YOUR ASSIGNMENT ->
Look through the entries below and extract exactly the lines from the one containing "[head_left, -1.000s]" through the one containing "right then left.", ends included.

DATA FOR PROCESSING ->
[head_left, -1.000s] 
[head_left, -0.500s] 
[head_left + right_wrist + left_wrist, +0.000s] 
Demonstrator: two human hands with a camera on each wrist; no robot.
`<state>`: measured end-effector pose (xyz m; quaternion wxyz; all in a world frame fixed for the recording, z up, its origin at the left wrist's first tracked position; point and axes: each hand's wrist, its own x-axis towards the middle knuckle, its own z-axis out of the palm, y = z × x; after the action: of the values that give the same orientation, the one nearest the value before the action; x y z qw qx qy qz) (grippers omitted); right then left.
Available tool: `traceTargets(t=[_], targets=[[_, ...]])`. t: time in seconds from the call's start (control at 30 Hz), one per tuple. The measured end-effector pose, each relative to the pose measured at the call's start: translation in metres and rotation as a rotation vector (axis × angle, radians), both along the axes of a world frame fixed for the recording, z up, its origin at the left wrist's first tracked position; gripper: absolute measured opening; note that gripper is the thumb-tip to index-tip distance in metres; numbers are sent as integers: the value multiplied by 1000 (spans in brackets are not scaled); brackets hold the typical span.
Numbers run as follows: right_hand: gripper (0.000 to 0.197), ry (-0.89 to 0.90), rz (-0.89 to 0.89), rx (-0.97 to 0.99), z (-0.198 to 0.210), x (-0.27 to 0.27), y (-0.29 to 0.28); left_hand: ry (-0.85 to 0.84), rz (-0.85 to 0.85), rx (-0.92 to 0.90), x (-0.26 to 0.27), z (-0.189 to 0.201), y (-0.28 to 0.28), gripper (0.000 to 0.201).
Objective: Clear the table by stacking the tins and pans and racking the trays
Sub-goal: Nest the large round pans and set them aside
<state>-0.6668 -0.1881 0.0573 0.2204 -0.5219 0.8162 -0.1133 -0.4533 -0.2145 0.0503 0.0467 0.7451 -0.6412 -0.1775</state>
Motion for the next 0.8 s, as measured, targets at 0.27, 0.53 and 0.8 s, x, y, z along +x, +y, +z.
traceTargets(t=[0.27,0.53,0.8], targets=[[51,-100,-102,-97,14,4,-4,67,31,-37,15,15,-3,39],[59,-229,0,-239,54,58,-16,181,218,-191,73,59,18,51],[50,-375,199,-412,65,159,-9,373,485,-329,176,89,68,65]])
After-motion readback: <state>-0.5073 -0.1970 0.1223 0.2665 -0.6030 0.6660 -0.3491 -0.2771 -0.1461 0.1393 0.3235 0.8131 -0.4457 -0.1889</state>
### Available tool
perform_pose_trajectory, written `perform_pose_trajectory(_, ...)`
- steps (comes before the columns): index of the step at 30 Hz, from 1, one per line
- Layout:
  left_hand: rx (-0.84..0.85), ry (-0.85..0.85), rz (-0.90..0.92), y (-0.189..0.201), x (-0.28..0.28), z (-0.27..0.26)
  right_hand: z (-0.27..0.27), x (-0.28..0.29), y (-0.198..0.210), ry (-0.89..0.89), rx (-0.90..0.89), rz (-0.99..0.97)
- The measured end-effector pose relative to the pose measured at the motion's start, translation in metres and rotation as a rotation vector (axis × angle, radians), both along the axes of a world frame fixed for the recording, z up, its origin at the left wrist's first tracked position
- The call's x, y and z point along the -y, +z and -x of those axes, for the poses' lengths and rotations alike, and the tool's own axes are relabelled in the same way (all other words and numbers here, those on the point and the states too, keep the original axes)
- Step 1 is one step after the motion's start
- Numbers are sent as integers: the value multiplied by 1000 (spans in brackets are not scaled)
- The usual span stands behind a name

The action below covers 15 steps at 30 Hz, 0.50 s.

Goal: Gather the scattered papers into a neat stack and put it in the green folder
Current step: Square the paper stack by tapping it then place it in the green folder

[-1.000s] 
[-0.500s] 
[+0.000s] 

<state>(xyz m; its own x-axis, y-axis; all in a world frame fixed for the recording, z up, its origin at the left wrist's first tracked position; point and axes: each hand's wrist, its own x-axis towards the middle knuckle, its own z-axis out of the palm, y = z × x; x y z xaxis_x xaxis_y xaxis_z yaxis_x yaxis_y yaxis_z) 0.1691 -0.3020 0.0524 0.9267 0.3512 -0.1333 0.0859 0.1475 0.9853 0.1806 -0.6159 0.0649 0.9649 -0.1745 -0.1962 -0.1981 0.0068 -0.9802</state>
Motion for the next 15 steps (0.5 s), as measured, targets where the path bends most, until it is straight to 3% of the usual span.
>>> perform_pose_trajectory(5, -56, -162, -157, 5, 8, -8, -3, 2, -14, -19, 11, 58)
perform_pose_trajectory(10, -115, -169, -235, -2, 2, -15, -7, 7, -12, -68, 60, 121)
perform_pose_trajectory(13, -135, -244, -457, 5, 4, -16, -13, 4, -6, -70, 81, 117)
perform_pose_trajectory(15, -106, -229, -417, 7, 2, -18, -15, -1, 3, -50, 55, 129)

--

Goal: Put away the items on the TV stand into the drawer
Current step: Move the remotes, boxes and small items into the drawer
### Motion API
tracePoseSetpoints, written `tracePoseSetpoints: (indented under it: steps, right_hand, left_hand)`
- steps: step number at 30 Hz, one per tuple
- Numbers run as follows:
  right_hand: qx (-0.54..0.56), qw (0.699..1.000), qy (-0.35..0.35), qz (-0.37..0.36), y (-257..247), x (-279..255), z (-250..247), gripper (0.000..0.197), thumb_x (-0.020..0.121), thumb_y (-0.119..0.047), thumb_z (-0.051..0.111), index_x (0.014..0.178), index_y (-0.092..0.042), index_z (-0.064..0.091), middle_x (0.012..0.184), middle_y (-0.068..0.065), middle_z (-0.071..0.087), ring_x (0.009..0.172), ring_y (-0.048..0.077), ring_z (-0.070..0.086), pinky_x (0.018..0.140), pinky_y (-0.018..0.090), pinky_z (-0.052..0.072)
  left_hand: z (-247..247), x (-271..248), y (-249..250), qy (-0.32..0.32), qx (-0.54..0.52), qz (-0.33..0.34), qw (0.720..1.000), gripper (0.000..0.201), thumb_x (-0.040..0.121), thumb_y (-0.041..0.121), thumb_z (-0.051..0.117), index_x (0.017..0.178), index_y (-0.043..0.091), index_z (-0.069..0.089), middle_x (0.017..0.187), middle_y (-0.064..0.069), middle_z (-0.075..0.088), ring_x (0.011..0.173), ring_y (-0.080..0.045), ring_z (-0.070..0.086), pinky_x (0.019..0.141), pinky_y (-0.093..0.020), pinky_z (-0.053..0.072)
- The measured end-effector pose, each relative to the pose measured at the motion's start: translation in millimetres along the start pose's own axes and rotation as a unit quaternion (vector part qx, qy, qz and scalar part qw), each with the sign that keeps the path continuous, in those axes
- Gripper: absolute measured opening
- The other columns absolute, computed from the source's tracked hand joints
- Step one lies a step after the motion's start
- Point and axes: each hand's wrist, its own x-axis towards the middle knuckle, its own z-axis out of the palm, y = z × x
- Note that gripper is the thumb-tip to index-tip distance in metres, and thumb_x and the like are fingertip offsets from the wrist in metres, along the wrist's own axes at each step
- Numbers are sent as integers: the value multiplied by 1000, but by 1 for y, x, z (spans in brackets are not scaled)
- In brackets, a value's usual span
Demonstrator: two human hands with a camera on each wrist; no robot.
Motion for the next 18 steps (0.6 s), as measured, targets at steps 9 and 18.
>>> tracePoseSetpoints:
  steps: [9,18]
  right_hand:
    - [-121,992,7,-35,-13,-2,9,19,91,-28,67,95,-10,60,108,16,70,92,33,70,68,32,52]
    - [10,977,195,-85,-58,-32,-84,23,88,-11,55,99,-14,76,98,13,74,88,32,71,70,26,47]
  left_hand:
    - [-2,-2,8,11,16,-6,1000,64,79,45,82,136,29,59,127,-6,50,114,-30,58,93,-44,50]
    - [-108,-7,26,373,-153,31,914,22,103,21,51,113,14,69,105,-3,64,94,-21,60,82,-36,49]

EXPECTED OUTPUT ->
[head_left, -1.000s] 
[head_left, -0.500s] 
[head_left + right_wrist + left_wrist, +0.000s] 
Demonstrator: two human hands with a camera on each wrist; no robot.
`<state>`: measured end-effector pose (xyz m; quaternion wxyz; all in a world frame fixed for the recording, z up, its origin at the left wrist's first tracked position; point and axes: each hand's wrist, its own x-axis towards the middle knuckle, its own z-axis out of the palm, y = z × x; after the action: of the values that give the same orientation, the one nearest the value before the action; x y z qw qx qy qz) (grippers omitted); right then left.

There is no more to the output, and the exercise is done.